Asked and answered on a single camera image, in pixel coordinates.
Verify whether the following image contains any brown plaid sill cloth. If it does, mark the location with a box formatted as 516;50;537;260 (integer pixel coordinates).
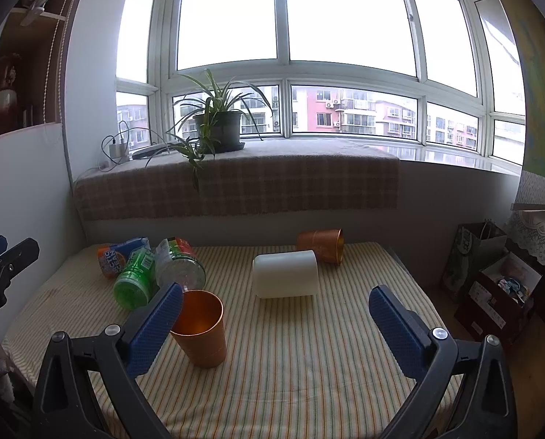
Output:
73;139;400;221

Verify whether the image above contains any green plastic bottle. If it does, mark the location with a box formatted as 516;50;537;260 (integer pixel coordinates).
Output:
113;248;156;311

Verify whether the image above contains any green white paper bag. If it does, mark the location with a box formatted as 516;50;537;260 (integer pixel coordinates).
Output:
441;220;507;298

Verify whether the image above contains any potted spider plant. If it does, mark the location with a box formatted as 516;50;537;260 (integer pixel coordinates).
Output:
158;68;274;190

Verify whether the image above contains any orange paper cup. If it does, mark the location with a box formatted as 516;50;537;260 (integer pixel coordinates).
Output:
296;229;345;264
170;290;227;369

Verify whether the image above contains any white lace cloth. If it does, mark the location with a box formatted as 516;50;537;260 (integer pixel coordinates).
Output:
506;210;545;267

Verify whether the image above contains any blue orange soda can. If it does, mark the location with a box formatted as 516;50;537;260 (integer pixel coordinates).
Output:
97;237;150;279

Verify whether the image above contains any dark red cardboard box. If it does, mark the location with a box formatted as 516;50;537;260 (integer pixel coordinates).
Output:
455;252;543;342

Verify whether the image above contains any white plastic cup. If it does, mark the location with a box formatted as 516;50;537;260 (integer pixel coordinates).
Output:
251;250;320;299

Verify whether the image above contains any striped table cloth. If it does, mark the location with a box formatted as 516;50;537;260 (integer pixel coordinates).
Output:
3;242;447;438

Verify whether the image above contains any clear labelled plastic bottle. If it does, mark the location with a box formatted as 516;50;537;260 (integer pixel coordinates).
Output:
154;237;206;290

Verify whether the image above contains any white charger on sill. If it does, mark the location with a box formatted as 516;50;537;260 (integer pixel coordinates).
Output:
100;120;130;172

★ ★ ★

**TASK**.
Copy the listing character for character, pictures omitted.

**WRITTEN REPLY**.
Asked and answered on a single camera image, in pixel coordinates.
Verify whether the following image contains any brown plaid sill cloth. If it does, mark the location with a box formatted as 516;50;537;260 (integer pixel coordinates).
Output:
73;139;400;221

Verify whether the image above contains any green plastic bottle. If it does, mark the location with a box formatted as 516;50;537;260 (integer pixel coordinates).
Output:
113;248;156;311

Verify whether the image above contains any green white paper bag. If it does, mark the location with a box formatted as 516;50;537;260 (integer pixel coordinates).
Output:
441;220;507;298

Verify whether the image above contains any potted spider plant. If it does, mark the location with a box formatted as 516;50;537;260 (integer pixel coordinates).
Output:
158;68;274;190

Verify whether the image above contains any orange paper cup. If it does, mark the location with a box formatted as 516;50;537;260 (integer pixel coordinates).
Output:
296;229;345;264
170;290;227;369

Verify whether the image above contains any white lace cloth. If it does, mark the location with a box formatted as 516;50;537;260 (integer pixel coordinates).
Output:
506;210;545;267

Verify whether the image above contains any blue orange soda can. If it does, mark the location with a box formatted as 516;50;537;260 (integer pixel coordinates).
Output:
97;237;150;279

Verify whether the image above contains any dark red cardboard box. If it does, mark the location with a box formatted as 516;50;537;260 (integer pixel coordinates).
Output:
455;252;543;342

Verify whether the image above contains any white plastic cup. If it does, mark the location with a box formatted as 516;50;537;260 (integer pixel coordinates).
Output:
251;250;320;299

Verify whether the image above contains any striped table cloth. If it does, mark the location with a box formatted as 516;50;537;260 (integer pixel coordinates).
Output:
3;242;447;438

Verify whether the image above contains any clear labelled plastic bottle. If it does, mark the location with a box formatted as 516;50;537;260 (integer pixel coordinates).
Output:
154;237;206;290

Verify whether the image above contains any white charger on sill. If it does, mark the location with a box formatted as 516;50;537;260 (integer pixel coordinates).
Output:
100;120;130;172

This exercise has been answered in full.